Qualcosa del genere succede in Israele dove al posto del Manifest Destiny troviamo il sionismo che è insieme Partito Unico e Progetto della nazione, senza trascurare, anche lì, l’importanza della piattaforme digitali, del controllo e dell’organizzazione che esse garantiscono, senza dire delle immense possibilità di ulteriore controllo e organizzazione offerte dall’I.A.  Anche lì potenti e intoccabili organizzazioni religiose svolgono un ruolo decisivo.
Provate a inserire nel motore di ricerca di Google la parola UNRWA, l’agenzia delle Nazioni Unite per l’aiuto ai rifugiati palestinesi. Il sistema di ricerca vi rimanda automaticamente a un articolo – e solo a quello – che vi spiega perché l’UNRWA è un’organizzazione politica antisemita collusa col terrorismo.
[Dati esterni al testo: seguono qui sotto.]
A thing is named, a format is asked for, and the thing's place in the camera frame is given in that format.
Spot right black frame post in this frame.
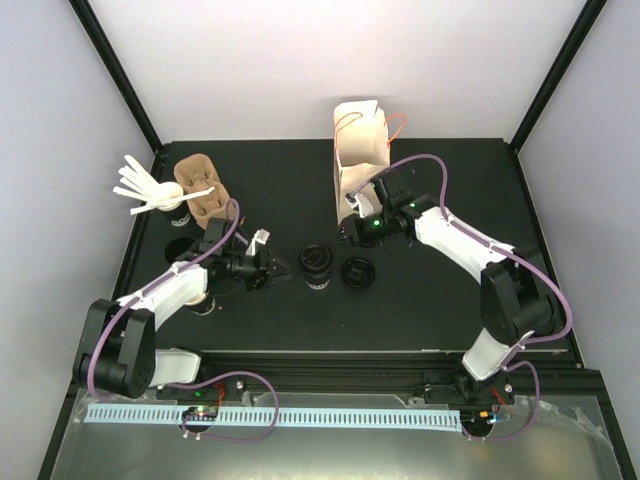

E provate a chiedere a Wikipedia cos’è Israele. Vi risponderà che è un paese vivace e multietnico, perché formato da ebrei provenienti da tutti i paesi europei, con la loro cultura e tradizione. Che nel territorio israeliano – volenti o nolenti – ci siano ad oggi sette milioni di palestinesi, a fronte dei sette milioni di ebrei, è una notizia evidentemente irrilevante. Che siano lì da migliaia di anni, espressione di una delle più antiche e sviluppate civiltà mondiali, è anch’esso senza importanza: per non dire dei 650.000 ebrei di provenienza dai Paesi Arabi che formarono metà della popolazione ebraica originaria.
Quanto ai legami del fascismo col socialismo cui qualche lettore ha accennato, bisogna intendersi. Per Hitler aggiungere la parola socialismo e lavoratori al nome del suo partito era solo un escamotage verbale perché quando lui scese in campo col suo NSAPD ottenne poche migliaia di voti mentre i due partiti socialisti, quello di sinistra e quello di estrema sinistra di voti ne avevano undici milioni: senza contare quelli del neonato partito comunista. Dunque, solo propaganda: non c’era assolutamente nulla di marxista, né di socialista nel programma nazista del Main Kampf.
Per Mussolini, la questione è diversa. Era stato socialista fino al 1914: un socialista radicale, fragoroso ed estremista. Con la guerra svoltò, si mise con i nazionalisti e soprattutto con i padroni che lo finanziavano. Se chiamò fasci di combattimento la sua organizzazione con riferimento alla formazione socialista dei fasci siciliani di fine ottocento lo fece con la stessa spudoratezza con cui si proclamava repubblicano, anticapitalista, futuro espropriatore di latifondisti e impiccatore di preti: tutte frottole messe in giro per raccogliere voti, che furono pochini perché, anche lui quando si presentò alle elezioni del ’19 a Milano, la sua piazza, prese 4.657 voti.